• [EXERCISE OBJECTIVE]:
Every line with the string "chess" in it belongs in your answer, so copy them all from the data.

[RECORDS TO PROCESS — start]

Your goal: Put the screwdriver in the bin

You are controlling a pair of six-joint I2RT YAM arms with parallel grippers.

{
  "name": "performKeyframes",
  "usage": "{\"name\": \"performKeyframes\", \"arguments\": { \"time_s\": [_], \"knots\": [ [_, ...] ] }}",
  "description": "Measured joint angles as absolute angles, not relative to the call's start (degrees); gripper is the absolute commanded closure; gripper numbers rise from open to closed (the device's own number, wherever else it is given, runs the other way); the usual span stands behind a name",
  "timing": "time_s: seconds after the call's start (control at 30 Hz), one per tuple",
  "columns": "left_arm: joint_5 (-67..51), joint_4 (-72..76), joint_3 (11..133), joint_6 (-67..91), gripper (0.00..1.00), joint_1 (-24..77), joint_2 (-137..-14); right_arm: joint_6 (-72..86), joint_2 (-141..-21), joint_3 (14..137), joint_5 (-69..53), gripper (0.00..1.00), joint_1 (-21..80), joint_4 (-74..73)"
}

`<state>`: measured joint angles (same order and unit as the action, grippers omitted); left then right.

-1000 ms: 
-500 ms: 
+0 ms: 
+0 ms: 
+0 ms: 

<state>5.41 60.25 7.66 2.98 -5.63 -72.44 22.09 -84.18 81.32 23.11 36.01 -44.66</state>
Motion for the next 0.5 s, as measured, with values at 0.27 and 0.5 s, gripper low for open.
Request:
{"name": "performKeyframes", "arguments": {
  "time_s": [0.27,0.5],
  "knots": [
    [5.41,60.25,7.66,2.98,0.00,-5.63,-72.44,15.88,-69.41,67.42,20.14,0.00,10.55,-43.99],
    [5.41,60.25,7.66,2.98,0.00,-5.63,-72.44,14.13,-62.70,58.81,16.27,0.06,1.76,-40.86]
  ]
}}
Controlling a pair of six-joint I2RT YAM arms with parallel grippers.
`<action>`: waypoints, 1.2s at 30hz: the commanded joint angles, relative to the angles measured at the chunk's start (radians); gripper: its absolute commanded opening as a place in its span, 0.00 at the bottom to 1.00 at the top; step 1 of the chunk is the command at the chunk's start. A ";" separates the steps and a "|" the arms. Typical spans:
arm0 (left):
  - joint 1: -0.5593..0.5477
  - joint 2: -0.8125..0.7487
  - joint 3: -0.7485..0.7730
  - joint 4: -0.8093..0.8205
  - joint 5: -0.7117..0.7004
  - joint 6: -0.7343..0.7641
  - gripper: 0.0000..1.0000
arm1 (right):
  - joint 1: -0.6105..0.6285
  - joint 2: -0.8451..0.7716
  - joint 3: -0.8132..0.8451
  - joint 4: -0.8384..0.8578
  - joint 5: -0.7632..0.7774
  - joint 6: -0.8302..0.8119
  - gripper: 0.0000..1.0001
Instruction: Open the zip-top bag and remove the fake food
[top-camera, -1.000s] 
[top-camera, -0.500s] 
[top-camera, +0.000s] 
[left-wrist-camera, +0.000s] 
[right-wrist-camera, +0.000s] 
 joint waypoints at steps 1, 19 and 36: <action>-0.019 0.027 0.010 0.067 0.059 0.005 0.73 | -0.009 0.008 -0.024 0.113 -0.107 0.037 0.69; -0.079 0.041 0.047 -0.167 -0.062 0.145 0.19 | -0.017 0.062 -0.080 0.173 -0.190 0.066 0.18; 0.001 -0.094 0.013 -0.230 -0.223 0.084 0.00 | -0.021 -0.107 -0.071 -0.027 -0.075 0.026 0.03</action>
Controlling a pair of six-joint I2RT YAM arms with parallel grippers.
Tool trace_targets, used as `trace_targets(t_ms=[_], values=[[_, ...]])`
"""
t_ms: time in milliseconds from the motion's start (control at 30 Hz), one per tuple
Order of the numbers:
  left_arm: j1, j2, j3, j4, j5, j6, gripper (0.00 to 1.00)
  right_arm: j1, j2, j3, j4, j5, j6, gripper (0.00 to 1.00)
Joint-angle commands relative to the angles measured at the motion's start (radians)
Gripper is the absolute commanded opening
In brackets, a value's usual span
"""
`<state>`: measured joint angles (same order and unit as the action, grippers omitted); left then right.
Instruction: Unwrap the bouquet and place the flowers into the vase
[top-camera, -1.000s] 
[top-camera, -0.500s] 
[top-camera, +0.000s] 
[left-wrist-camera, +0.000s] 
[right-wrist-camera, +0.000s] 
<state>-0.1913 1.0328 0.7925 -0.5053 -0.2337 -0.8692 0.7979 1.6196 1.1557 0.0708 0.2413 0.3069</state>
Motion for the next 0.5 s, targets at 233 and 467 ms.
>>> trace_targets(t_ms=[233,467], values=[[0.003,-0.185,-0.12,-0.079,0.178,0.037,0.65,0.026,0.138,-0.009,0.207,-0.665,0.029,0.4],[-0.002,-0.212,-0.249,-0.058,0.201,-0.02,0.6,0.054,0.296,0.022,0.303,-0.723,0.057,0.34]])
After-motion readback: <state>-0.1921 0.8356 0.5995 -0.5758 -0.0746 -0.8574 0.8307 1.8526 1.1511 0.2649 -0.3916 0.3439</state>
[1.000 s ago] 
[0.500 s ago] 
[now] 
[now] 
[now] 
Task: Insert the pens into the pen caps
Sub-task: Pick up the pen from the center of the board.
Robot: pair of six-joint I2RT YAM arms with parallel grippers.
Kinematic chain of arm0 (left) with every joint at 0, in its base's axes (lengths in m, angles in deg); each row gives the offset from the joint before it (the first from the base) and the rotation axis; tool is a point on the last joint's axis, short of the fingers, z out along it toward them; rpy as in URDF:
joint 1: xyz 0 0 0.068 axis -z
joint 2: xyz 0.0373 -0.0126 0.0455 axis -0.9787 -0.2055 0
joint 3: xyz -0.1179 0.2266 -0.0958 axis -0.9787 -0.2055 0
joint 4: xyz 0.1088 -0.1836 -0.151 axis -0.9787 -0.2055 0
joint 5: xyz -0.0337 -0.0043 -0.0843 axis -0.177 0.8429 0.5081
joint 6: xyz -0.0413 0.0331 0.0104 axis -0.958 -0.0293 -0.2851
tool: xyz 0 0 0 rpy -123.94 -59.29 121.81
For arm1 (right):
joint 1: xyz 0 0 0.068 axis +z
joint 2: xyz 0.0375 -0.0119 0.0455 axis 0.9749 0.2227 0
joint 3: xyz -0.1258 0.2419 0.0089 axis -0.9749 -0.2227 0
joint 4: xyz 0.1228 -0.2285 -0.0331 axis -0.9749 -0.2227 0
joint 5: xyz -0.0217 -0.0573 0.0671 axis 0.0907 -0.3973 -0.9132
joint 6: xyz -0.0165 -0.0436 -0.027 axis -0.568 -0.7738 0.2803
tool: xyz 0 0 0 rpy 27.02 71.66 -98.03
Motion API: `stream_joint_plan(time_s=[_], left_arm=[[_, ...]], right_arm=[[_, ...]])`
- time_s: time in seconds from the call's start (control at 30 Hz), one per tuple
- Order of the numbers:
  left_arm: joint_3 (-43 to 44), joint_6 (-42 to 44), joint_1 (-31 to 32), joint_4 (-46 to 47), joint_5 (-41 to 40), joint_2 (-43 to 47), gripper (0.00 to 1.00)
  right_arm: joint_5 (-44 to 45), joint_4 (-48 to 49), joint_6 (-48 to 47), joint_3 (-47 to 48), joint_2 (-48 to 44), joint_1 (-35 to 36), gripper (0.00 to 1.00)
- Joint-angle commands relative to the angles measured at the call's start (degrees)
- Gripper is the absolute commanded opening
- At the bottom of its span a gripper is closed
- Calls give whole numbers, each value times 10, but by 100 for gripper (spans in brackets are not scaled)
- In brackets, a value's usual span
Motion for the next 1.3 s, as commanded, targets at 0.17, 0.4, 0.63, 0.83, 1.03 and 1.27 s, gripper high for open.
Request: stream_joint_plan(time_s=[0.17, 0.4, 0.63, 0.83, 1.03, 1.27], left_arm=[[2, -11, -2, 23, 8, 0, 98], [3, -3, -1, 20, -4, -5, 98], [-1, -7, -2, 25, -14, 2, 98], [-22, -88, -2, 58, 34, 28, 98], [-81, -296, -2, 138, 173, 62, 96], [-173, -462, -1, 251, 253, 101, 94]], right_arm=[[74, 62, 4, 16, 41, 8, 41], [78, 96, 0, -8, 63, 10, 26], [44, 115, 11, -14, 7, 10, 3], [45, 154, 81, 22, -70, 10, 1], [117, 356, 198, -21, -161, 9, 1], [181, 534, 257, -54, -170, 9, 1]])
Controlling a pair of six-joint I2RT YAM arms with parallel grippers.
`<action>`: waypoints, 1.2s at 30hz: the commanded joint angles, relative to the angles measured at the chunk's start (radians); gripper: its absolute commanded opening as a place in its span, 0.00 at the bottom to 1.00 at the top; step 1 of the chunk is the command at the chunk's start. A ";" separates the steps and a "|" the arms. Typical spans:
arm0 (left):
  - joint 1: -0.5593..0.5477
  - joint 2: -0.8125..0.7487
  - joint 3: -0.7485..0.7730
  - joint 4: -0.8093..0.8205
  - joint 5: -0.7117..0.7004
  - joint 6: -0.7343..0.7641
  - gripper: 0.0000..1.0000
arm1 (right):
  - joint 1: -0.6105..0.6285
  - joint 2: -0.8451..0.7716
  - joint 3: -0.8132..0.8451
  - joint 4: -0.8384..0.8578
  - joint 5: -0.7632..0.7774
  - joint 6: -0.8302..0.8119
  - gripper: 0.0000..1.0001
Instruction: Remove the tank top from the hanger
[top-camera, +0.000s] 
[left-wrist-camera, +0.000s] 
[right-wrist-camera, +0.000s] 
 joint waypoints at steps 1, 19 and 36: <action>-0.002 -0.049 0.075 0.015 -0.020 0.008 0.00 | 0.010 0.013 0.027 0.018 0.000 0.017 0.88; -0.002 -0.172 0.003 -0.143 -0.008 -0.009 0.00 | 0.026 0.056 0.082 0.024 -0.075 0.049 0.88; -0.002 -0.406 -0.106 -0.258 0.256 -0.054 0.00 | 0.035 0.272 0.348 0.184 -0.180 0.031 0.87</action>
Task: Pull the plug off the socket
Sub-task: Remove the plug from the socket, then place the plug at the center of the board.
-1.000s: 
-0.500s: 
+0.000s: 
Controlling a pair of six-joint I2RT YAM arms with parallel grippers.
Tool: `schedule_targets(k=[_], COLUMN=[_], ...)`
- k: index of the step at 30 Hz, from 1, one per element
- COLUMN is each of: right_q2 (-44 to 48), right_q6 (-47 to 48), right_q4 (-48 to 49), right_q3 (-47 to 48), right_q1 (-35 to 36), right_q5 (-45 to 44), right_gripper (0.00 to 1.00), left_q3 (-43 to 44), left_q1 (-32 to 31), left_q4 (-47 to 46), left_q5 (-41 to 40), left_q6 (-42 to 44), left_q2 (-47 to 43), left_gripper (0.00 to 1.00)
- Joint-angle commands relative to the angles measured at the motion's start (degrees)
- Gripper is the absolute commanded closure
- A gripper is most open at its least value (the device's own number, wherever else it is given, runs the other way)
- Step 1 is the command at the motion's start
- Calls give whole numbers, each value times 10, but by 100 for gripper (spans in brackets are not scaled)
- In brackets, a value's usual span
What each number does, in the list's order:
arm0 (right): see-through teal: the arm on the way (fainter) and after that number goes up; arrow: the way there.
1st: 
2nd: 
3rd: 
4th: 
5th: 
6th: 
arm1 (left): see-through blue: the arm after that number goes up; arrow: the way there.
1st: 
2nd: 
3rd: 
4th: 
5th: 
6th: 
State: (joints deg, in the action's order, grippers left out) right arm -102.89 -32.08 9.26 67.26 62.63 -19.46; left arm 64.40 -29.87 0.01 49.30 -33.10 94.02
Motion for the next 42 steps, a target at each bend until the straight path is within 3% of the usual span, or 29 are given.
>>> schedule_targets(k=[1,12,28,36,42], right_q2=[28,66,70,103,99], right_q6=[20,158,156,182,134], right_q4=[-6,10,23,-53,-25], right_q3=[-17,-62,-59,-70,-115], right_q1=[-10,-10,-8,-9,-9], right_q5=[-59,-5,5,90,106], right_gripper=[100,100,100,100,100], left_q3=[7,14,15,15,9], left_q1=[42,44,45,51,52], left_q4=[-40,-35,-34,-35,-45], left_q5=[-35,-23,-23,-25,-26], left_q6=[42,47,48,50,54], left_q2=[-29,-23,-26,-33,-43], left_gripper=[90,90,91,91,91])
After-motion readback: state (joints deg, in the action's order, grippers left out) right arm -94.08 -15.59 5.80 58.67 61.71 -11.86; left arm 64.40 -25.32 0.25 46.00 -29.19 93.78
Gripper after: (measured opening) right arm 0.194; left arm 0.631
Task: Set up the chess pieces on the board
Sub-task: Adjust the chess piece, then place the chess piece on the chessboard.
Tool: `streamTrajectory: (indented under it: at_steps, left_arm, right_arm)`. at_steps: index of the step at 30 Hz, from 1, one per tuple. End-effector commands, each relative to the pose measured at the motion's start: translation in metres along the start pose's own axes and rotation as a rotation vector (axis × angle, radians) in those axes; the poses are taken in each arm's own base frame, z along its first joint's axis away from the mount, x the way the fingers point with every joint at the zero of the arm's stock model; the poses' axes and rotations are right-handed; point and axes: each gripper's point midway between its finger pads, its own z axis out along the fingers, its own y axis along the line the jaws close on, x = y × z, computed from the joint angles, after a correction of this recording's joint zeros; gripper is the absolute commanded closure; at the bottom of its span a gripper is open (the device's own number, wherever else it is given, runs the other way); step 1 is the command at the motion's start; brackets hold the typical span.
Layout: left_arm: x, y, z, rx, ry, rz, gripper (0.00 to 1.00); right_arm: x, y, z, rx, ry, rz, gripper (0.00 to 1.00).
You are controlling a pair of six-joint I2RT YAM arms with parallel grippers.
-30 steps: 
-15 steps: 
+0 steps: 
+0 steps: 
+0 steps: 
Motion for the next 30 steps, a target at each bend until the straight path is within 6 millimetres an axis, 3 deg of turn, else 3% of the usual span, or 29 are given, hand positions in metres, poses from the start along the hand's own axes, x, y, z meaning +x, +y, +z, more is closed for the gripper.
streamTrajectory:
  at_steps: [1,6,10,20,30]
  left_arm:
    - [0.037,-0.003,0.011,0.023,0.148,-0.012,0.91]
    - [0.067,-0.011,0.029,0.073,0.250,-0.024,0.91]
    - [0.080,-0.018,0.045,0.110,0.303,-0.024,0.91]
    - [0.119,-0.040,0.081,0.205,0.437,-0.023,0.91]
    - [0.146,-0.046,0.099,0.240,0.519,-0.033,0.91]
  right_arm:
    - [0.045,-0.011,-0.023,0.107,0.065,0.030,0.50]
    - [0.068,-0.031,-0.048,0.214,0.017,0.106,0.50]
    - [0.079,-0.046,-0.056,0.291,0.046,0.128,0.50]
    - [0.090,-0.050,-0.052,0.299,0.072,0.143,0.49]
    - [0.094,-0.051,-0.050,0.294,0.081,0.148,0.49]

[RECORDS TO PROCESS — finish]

• [ANSWER SPACE]:
Task: Set up the chess pieces on the board
Sub-task: Adjust the chess piece, then place the chess piece on the chessboard.

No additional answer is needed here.